Misinformation again. If you look at the sub <100 ldl baseline patient population in the pcsk9 trial the graphs jumped in ldl/apo/crp from the very beginning in placebo. What is the patient population in reduce it ? Oh yeah <100 ldl for inclusion criteria. This illustrates what happen when you choose a population w/ low ldl that is high risk for higher ldl ---> you chose outliers --- > regression to the mean with time. Guess where the ldl/apo/crp numbers also rose too ? In the treatment arm of PCSK9 over time after the initial drop off w/ start of therapy. Guess what happened in the reduce it trial ? The treatment arm numbers remain low. What does that tell me ? Vascepa has a crazy ability to do something these other drugs failed to do - literally stopped progressive inflammation and lipid rise that comes with time/lifestyle/diet in high risk patients. That is crazy good.
Unless you have options it really doesn't need to. The data is slam dunk and I am an internist/hospitalist. Buying even more shares now.

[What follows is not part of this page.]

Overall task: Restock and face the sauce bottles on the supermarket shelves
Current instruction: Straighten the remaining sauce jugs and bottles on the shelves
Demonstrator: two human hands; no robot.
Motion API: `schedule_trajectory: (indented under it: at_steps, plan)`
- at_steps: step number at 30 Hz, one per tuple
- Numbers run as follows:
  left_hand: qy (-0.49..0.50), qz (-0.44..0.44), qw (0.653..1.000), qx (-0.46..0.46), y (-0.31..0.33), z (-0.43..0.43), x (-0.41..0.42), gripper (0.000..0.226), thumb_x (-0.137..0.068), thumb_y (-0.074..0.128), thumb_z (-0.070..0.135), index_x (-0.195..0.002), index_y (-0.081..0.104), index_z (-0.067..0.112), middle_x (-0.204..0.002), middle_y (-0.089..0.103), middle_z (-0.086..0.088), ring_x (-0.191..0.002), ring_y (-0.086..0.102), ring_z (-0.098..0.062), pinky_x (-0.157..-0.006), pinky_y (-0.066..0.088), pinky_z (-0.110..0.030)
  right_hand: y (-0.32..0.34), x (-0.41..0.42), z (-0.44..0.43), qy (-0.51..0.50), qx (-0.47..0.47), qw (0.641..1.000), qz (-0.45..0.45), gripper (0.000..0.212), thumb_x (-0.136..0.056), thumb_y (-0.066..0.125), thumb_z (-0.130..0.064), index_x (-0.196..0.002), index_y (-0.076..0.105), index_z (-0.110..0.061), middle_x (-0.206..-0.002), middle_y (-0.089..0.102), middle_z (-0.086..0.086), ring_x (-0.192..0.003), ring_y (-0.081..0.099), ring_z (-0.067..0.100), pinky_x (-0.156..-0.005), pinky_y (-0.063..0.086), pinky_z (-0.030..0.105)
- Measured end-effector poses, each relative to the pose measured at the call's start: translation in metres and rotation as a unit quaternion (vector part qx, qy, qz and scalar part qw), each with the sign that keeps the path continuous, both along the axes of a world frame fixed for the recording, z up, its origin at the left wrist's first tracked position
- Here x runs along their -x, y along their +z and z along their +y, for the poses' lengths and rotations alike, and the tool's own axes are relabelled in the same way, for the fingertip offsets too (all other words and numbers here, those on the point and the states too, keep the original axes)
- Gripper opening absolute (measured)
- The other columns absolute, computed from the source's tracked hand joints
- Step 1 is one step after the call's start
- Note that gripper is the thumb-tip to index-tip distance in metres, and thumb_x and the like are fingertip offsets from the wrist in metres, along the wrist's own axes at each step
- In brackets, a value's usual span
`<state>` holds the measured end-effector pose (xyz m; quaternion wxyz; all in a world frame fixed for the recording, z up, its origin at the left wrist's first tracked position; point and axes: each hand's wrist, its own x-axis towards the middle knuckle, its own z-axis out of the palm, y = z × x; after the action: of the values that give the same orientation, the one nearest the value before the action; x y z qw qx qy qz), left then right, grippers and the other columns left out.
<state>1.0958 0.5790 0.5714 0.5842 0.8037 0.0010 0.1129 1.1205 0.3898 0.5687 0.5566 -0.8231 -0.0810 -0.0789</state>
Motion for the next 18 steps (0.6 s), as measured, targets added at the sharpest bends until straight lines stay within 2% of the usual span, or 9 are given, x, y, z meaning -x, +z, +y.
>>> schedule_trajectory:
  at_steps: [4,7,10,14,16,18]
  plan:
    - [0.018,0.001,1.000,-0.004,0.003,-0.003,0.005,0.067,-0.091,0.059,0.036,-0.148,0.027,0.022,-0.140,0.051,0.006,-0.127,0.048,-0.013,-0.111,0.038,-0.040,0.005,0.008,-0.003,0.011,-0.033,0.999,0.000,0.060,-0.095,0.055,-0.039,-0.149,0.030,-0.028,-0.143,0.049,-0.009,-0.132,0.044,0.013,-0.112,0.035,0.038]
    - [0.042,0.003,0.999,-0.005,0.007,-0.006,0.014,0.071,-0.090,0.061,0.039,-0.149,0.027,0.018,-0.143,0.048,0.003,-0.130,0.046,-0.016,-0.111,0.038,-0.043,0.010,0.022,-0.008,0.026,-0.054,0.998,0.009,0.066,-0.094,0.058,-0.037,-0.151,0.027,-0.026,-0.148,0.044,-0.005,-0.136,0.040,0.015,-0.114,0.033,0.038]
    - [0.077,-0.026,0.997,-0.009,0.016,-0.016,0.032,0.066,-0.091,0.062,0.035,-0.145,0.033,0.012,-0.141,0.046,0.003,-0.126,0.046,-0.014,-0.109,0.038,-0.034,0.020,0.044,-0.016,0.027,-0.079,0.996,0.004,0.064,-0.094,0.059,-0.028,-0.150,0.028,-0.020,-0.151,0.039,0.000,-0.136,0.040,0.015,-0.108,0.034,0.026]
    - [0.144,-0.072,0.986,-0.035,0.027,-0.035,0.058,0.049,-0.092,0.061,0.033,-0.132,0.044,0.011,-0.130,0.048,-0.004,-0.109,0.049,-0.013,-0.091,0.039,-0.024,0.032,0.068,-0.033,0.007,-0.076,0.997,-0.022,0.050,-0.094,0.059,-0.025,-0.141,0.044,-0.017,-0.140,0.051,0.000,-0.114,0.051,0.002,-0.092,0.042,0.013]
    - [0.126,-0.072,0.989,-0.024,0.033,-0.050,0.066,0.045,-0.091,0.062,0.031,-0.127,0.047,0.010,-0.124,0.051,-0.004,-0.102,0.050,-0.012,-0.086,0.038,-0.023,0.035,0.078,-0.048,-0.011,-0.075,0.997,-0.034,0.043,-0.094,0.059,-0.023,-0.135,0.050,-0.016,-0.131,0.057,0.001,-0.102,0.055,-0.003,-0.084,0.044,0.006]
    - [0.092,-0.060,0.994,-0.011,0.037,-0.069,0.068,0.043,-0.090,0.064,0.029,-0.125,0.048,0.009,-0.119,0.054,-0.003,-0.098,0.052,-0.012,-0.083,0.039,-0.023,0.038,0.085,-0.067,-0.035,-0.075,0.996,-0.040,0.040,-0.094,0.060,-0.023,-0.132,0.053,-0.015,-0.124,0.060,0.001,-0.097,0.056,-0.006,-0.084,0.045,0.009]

Near guaranteed FDA approval - especially with Odyssey's data reaffirming regression to mean and the progressive nature of lipids/inflammatory markers w/ time/lifestyle/diet, reduce it subanalysis of cvd risk in placebo group w/ rise in inflammatory markers, and non significant side effects of vascepa. IF anything the study was monumental - the levels of trig did not correspond to the benefit of vascepa - potentially implying no lipid parameters need for people to benefit from vascepa. The market potential just jumped. The approval is a done deal. People can spread all the FUD they want, but what happens when the scientists/doctors approve vascepa for the expanded indications ? FUD becomes useless.
Premarket
I literally have a buy order for 50+ cents above "premarket" price for the past 15 minutes that is not executing. How do they do this ?
Re Pyrr statin effect theory
If based on biomarkers then you have to invalidate the Odyssey study then, because placebo had the same trend. In addition:
If you say mineral oil blocks statin effects /absorption then effectively the study is 1. Vascepa + statin vs. 2. Mineral oil + no statin. So the side effects profile should be 1. Side effects of statin vs side effects of 2. No statin. Meaning the vascepa arm should have more rhabdomyolysis/myalgia/hepatitis than placebo arm. Which did not occur. Have a good day with the shorting :)
Comments in that medscape article
If you read the comments there was a post by someone name Michael Mogadam who calls himself a "general cardiologist". The only Dr. by the name is a gastroenterologist. Whatever the case he advocated supplement > generic lovaza > vascepa based on cost. He mentioned a few questionable studies to support this. Of course this "cardiologist" didn't mention the recently released Vital data on generic lovaza, which was nowhere near comparable in results to Vascepa.
Thanks so much!
Such a slam dunk refutation. Mineral oil what ? If someone has a credible twitter account ( I do not) they should twit this w/ bhat/ other cardiologists linked.
Thanks for posting that.
Yes. I also found the same charts and also there is APO chart w/ similar results. Was looking for the CRP data that Jeffries mentioned - would be the "final nail" in the coffin. We have to definitively shut down these lies proactively.